Great ADC/DMA performance May 2016
For the “JEM” JeeLabs Energy Monitor, we’re going to need to put the ADC on the Olimexino’s STM32F103 to some serious work: the goal is to acquire 4 ADC channels at 25 Khz each, so that we can capture a full cycle of the 50 Hz AC mains signal with a resolution of 500 samples, as well as collecting the readings of up to three current transformers.
Since AC mains voltage is being sampled via the negative peaks of the incoming 9V AC supply, we really only get half cycles, with flat segments in between. To be able to reconstruct a full cycle, we need to capture at least 3 segments: in the worst case, two flat ones with only one complete negative cycle. This requires a data sampling window of at least 30 ms.

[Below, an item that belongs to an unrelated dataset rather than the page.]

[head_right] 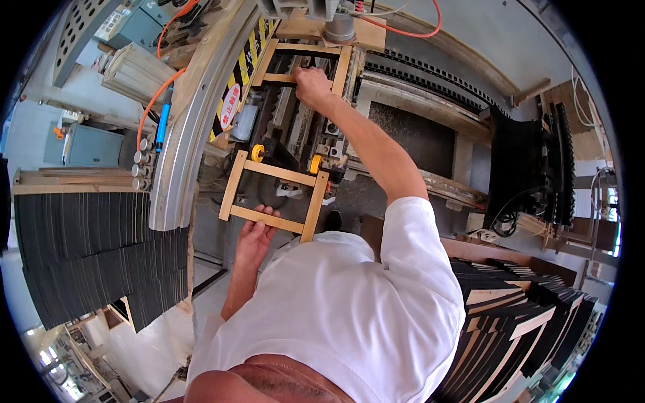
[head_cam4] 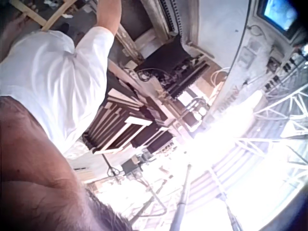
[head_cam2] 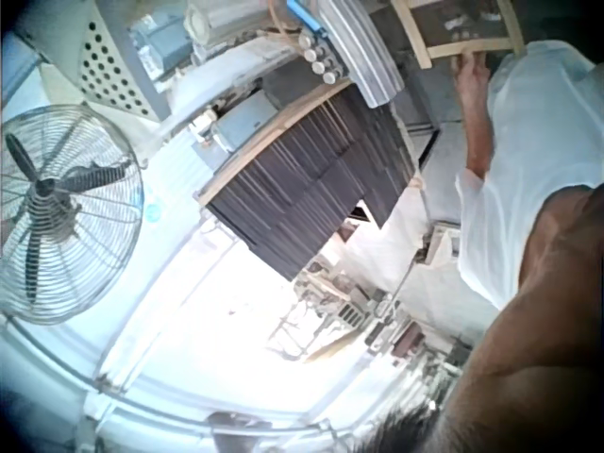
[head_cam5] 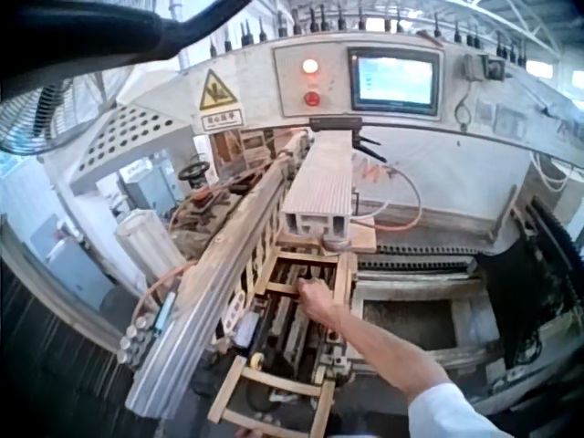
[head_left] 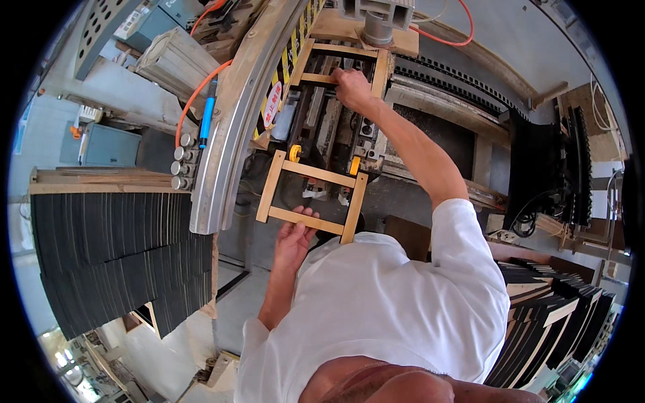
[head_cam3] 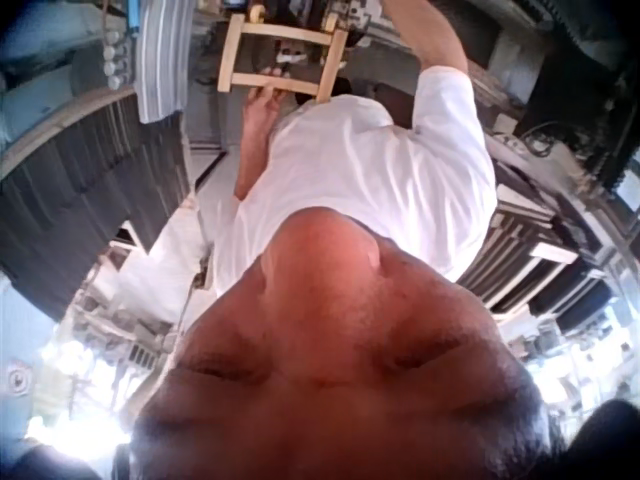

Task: The person repeatedly picks up small wooden frames from a stack, places them into a machine, and then removes them to place them on a different stack. The person handles the frames one at a time in a repetitive cycle.

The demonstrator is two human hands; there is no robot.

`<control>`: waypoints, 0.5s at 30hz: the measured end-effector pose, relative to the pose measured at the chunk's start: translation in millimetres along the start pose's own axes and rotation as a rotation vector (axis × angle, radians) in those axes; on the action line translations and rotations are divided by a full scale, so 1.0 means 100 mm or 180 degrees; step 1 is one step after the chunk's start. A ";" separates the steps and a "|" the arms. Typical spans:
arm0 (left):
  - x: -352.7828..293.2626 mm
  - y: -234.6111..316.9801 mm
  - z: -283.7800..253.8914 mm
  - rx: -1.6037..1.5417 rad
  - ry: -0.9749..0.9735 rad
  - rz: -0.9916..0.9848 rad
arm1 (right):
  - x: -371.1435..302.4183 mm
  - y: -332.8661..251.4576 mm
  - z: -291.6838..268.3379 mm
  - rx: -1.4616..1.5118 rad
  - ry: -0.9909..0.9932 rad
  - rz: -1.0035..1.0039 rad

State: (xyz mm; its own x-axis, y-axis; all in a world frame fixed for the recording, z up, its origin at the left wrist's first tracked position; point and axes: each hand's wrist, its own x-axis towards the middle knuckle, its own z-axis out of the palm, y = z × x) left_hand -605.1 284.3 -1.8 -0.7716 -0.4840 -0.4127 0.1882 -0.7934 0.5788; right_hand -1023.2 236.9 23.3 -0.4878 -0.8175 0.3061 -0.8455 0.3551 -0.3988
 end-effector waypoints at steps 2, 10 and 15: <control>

As described earlier, we’re going to aim for the following setup:
- single ADC, acquiring 4 channels every 40 µs
- for each channel, two buffers of 800 samples
- this gives an acquisition time of 32 ms per buffer
The STM32F103 has a very capable ADC subsystem, as seen in this diagram from the datasheet:
To distill some other relevant info from the datasheet for our use case:
- the ADC can take up to 1 million samples per second
- it’s slightly less when running at 72 MHz (max ≈ 850 Ksps)

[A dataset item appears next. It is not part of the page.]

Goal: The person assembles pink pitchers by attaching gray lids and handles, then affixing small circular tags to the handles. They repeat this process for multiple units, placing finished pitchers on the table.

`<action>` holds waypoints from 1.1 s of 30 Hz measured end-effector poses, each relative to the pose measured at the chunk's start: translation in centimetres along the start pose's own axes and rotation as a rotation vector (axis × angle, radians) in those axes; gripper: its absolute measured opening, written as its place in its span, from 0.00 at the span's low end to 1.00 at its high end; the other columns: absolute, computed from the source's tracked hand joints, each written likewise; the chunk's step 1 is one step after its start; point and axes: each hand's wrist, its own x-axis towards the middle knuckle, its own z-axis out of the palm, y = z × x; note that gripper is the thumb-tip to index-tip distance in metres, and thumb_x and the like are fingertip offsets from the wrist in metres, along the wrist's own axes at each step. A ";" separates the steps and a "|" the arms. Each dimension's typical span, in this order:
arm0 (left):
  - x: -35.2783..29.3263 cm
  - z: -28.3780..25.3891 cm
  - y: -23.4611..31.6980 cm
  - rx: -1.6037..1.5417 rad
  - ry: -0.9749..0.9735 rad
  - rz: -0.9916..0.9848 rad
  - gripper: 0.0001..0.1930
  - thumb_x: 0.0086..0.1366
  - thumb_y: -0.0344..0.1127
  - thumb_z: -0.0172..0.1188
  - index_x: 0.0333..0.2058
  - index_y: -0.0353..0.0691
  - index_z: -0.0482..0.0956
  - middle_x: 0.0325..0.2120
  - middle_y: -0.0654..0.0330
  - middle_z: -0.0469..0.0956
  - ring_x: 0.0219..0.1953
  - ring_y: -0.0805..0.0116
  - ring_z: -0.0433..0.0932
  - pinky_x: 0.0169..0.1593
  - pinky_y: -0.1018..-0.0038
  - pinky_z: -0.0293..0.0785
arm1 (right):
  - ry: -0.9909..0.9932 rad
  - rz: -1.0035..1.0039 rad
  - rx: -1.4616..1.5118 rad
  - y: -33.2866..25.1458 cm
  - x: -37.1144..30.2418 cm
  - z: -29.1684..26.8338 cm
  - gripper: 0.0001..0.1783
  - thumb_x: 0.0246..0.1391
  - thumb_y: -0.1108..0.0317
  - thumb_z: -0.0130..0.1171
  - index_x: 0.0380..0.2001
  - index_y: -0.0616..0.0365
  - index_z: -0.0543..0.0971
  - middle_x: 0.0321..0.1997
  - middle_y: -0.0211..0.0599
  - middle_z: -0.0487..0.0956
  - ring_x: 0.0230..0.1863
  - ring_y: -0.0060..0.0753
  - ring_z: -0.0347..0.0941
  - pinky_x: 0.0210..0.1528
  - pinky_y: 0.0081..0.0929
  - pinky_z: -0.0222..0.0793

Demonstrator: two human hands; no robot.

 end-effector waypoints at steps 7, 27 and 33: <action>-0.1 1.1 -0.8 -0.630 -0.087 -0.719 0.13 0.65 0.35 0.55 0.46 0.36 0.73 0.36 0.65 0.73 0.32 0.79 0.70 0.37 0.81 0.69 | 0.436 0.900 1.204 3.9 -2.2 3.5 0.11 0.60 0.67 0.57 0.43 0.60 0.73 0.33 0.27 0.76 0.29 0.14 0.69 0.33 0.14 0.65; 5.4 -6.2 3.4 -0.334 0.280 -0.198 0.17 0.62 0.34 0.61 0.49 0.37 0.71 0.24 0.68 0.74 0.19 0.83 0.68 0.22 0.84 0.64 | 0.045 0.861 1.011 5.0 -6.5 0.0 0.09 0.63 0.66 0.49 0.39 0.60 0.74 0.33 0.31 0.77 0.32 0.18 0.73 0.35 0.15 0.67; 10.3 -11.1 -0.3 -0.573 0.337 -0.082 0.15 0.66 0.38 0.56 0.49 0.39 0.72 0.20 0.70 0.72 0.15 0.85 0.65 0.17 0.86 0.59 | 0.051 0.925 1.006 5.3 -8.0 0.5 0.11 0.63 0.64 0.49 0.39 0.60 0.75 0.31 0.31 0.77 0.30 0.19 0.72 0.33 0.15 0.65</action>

- there’s a “SCAN” mode to read 1..16 specific ADC channels in rapid succession
- the ADC can be triggered to run from a hardware timer, set to 25 KHz in this case
So this means we’re getting one new ADC reading every 10 µs on average. There is one catch: in scan mode, the ADC can only be used in combination with DMA, which makes sense since these data rates would completely overwhelm the CPU if handled through interrupts.
A benefit of using a hardware timer + DMA is that the ADC acquisition timing will be rock solid.
That DMA controller itself is an equally sophisticated part of the µC chip, by the way:
Note that both diagrams include hardware which is not on the “low end” STM32F103RB used on the Olimexino-STM32 board, which has only one ADC and one DMA unit.
It takes quite some reading in the (1137-page!) reference manual for the STM32F1xx chips, to figure out all the settings needed to implement the above acquisition mode. Then again, once that’s done, the code is remarkably short.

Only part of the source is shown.